§ Work request: Return all lines from the listing below in which "finger" appears.

▬▬▬▬▬▬

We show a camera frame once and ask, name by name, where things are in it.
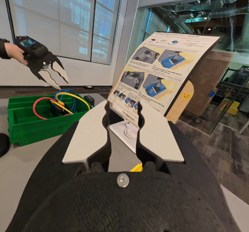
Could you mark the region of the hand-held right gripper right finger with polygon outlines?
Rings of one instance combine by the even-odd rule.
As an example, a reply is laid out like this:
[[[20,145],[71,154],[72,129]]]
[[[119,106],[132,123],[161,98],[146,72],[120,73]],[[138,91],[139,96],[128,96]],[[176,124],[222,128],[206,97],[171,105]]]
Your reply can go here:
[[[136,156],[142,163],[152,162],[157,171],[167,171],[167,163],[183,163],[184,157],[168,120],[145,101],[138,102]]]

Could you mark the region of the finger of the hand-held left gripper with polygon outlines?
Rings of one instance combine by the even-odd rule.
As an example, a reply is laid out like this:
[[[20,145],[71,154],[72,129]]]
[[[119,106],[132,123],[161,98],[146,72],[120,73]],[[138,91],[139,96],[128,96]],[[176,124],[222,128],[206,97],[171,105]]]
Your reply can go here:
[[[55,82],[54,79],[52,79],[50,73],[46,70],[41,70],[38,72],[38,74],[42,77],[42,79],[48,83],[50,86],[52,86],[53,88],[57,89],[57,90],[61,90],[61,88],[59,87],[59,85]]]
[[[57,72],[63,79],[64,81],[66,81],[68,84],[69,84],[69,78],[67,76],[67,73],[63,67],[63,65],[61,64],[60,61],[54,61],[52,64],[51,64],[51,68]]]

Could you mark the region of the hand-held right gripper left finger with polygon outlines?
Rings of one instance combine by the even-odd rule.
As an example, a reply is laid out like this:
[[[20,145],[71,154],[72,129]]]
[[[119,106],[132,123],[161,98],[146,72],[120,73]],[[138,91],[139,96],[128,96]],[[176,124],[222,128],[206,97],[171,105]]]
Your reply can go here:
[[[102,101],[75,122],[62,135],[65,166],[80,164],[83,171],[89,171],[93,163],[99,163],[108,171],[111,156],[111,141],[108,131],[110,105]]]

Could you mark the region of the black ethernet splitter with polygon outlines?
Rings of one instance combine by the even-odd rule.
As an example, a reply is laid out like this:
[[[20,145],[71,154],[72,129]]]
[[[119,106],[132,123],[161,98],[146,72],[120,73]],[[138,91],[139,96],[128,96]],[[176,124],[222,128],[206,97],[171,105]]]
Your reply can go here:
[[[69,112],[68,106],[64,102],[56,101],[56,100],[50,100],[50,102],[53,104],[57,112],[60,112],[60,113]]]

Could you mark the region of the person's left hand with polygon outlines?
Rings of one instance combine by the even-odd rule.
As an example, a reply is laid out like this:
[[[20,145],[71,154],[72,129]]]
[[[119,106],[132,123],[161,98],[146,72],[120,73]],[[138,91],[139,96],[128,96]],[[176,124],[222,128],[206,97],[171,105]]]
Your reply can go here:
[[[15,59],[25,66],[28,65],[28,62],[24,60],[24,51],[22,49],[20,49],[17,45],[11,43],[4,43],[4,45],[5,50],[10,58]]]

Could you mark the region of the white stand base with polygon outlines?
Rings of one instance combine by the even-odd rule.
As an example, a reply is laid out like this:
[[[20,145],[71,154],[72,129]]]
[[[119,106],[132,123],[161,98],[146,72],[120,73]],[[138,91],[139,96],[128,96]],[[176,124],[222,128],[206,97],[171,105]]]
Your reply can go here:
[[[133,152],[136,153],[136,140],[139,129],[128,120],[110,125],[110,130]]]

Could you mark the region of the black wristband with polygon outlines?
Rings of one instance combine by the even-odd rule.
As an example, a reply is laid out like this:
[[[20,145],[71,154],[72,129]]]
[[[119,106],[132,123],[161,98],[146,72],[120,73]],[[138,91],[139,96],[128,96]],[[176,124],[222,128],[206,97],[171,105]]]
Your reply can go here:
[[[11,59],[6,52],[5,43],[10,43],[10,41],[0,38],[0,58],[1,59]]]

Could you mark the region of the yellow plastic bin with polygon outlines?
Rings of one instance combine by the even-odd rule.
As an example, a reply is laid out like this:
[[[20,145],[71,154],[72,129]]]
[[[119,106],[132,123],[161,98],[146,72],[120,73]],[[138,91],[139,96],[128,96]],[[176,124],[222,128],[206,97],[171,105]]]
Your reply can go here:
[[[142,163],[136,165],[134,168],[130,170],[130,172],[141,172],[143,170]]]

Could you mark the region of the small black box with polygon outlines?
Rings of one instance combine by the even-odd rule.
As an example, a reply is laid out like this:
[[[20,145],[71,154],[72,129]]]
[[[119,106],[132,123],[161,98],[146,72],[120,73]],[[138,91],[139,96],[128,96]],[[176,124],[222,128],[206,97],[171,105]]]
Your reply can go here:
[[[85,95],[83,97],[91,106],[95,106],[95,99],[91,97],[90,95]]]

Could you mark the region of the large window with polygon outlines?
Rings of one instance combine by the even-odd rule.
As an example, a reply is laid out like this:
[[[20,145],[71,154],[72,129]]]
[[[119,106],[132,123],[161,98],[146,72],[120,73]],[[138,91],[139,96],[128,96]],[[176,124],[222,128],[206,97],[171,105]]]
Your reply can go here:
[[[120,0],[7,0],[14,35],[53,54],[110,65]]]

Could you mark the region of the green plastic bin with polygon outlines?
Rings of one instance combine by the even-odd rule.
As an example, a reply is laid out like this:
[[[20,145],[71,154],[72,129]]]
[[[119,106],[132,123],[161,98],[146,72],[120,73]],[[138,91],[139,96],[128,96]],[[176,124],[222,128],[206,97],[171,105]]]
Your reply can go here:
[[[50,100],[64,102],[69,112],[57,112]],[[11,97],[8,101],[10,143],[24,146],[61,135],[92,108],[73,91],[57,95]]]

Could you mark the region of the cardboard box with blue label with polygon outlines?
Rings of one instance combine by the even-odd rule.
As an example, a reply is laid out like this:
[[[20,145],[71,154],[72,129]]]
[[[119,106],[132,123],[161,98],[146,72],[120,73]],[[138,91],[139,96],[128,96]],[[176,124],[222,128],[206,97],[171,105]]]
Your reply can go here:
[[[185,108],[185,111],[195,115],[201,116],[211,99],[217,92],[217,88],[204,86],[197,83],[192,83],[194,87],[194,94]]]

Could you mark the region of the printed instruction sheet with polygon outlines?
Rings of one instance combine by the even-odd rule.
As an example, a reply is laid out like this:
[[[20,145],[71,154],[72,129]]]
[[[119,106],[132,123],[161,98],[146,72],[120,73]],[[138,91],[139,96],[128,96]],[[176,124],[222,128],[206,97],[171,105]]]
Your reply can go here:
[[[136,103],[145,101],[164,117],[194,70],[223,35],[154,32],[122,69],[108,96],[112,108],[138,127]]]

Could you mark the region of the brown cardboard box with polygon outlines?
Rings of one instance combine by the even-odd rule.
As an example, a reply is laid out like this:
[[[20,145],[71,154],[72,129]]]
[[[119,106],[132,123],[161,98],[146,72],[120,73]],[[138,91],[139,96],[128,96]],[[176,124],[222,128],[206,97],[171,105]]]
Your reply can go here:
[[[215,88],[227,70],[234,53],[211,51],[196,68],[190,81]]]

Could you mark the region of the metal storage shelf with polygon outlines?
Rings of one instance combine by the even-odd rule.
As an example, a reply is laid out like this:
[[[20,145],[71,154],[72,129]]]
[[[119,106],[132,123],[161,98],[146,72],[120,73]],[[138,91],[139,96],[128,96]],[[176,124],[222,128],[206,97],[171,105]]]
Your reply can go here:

▬▬▬▬▬▬

§ Result for this task:
Could you mark the region of the hand-held right gripper right finger with polygon outlines?
Could you mark the region of the finger of the hand-held left gripper with polygon outlines?
Could you mark the region of the hand-held right gripper left finger with polygon outlines?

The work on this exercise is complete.